Court Digest

Washington
Suit: Transgender teenager’s health insurance violated ACA

TACOMA, Wash. (AP) — A lawsuit brought by a Bremerton family says an insurance company violated the Affordable Care Act by failing to cover gender-affirming health care for a transgender teenager.

Pattie Pritchard sued Blue Cross Blue Shield of Illinois on behalf of her 15-year-old son, The News Tribune reported.

“My son needs the medical care that will allow him to live, be healthy, and to thrive,” Pritchard said in a news release. “However, because he is transgender, I have to fight and jump through hoops for him to have access to the care that he needs, is legally entitled to and that he deserves. This denial also sends a message to my son and all transgender people, that their health care needs aren’t real or they’re not worthy of care. I won’t accept that.”

Pritchard works for St. Michael Medical Center. She and the teen are both insured through her employment there. The facility is part of the Catholic Health Initiatives Franciscan Health System, which after a 2019 merger is known as CommonSpirit Health.
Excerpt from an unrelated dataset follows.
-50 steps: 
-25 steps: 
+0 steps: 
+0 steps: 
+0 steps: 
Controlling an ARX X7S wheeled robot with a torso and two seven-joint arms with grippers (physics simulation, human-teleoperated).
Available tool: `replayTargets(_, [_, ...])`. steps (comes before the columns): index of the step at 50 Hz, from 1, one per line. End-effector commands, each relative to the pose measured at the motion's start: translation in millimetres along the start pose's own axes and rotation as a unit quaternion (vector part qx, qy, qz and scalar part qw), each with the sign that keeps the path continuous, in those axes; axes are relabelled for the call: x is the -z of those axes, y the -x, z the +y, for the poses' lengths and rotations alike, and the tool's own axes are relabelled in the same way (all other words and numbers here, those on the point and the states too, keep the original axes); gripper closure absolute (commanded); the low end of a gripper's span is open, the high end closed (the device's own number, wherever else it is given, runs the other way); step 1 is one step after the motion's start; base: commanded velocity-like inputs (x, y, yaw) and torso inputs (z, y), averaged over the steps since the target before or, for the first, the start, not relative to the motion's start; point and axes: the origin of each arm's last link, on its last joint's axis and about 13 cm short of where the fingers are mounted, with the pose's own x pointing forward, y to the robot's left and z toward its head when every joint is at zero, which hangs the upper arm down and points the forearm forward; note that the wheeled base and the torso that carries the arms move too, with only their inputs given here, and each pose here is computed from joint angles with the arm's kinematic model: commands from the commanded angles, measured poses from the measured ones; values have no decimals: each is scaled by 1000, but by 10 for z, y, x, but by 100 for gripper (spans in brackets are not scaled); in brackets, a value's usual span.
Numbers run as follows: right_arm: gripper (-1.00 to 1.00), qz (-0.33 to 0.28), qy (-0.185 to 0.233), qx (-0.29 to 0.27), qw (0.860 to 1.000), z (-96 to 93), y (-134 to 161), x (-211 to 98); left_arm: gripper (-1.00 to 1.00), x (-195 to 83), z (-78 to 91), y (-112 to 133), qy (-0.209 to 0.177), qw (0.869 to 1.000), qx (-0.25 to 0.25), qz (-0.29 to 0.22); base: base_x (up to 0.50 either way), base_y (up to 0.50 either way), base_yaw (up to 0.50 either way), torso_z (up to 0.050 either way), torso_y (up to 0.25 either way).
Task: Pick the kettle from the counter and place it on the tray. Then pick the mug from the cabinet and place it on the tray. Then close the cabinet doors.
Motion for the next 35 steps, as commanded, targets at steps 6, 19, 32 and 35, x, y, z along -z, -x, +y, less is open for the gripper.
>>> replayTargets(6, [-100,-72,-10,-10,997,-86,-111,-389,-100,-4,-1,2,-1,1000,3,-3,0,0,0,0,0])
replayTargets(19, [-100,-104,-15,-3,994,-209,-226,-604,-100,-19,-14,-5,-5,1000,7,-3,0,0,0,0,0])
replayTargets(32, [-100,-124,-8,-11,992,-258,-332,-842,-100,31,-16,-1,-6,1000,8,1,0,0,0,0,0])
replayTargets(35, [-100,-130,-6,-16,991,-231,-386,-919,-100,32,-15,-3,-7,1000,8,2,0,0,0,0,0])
One of the family’s attorneys, Eleanor Hamburger, said in a news release that the insurance company can’t hide behind a defense that it was just following orders when Pritchard’s employer told the insurance company to apply “the illegal exclusion.” She said the insurance company has a separate legal, contractual and fiduciary duty to C.P. and others in the health plans it administers, to comply with anti-discrimination law.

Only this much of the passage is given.